◆ TASK OBJECTIVE:
Could the lines from the start of the data through the line with "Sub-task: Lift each" be set down exactly, with no pictures among them?

[Dataset items]
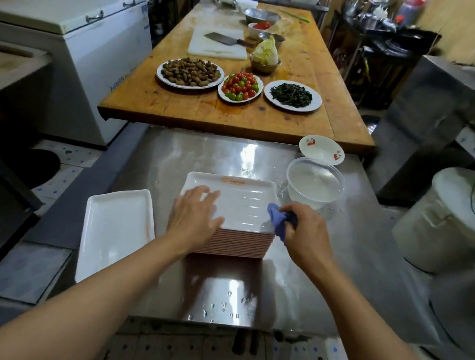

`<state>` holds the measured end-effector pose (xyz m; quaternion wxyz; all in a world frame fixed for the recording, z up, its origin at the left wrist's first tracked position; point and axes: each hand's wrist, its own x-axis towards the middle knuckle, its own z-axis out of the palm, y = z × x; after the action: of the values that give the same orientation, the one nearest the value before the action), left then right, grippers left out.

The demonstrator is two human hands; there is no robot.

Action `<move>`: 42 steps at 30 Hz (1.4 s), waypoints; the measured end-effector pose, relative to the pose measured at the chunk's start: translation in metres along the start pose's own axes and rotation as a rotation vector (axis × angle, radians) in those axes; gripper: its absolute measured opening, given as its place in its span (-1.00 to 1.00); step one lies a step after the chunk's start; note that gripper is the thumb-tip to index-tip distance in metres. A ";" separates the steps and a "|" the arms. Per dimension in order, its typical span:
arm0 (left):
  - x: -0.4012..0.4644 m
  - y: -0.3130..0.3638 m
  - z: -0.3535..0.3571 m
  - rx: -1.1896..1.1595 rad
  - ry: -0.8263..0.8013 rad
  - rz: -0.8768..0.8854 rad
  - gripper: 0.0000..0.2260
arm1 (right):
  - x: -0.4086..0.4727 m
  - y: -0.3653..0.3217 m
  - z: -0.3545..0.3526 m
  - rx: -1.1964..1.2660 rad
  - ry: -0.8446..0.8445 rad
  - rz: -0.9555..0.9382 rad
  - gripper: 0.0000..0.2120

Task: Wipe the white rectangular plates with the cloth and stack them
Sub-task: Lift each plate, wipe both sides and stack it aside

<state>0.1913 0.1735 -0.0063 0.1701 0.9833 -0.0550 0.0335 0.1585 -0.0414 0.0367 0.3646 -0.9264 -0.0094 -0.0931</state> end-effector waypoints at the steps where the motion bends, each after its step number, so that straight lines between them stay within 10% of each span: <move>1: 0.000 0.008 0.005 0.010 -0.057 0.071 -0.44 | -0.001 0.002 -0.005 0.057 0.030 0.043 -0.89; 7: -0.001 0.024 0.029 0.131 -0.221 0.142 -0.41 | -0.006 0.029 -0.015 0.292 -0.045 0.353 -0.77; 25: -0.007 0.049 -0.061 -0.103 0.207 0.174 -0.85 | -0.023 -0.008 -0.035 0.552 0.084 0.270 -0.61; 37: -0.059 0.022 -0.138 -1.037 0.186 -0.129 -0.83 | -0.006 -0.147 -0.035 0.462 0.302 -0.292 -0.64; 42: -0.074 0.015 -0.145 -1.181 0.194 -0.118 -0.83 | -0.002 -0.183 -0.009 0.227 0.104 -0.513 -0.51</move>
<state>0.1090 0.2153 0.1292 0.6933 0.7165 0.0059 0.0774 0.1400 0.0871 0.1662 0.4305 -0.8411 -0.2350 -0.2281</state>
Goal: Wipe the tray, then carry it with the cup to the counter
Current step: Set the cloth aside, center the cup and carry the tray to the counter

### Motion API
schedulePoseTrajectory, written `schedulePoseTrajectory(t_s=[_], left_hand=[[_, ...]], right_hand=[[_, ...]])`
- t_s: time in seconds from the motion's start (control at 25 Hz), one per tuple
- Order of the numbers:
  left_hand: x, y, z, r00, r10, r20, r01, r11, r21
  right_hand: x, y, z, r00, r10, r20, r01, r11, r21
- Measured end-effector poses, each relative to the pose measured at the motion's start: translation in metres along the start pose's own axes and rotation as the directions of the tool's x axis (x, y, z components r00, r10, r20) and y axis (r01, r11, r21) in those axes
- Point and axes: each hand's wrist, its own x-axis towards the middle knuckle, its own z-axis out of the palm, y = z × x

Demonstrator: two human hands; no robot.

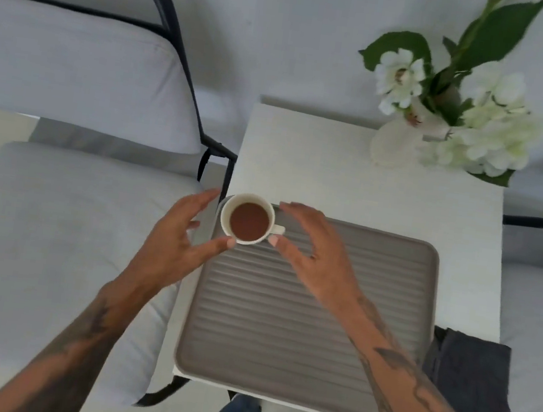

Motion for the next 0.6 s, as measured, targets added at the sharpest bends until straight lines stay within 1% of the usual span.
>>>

◆ RESULT OF THIS TASK:
`<state>` holds the measured end-effector pose (xyz m; quaternion wxyz; all in a world frame fixed for the recording, z up, its origin at the left wrist's first tracked position; point and axes: each hand's wrist, its own x-axis towards the middle knuckle, its own z-axis out of the palm, y = z × x; after the action: of the values that give the same orientation, the one nearest the value before the action), left then right, grippers left out.

The demonstrator is two human hands; there is no robot.

Action `<move>`: 42 steps at 30 Hz (1.4 s), waypoints; the measured end-effector pose, relative to the pose measured at the chunk's start: translation in metres along the start pose's own axes and rotation as a rotation vector (axis × angle, radians) in those axes; gripper: its absolute measured opening, given as its place in its span (-1.00 to 1.00); step one lies a step after the chunk's start; note that gripper is the thumb-tip to index-tip distance in metres. A ";" separates the steps and a "|" the arms. Per dimension in order, its typical span:
arm0 (left):
  - x: -0.4012..0.4644 m
  - y: -0.3130..0.3638 m
  - z: -0.3535..0.3571 m
  - rx: -1.1896..1.1595 rad
  - ry: -0.8263..0.8013 rad
  - rz: -0.8768..0.8854 rad
  - gripper: 0.0000..0.2260
arm1 (right):
  - x: -0.4086..0.4727 m
  - y: -0.3653..0.3217 m
  - z: -0.3545..0.3526 m
  - rx: -1.1964..1.2660 rad
  - ry: -0.8446..0.8445 rad
  - rz: -0.9555..0.9382 rad
  - gripper: 0.0000..0.2120

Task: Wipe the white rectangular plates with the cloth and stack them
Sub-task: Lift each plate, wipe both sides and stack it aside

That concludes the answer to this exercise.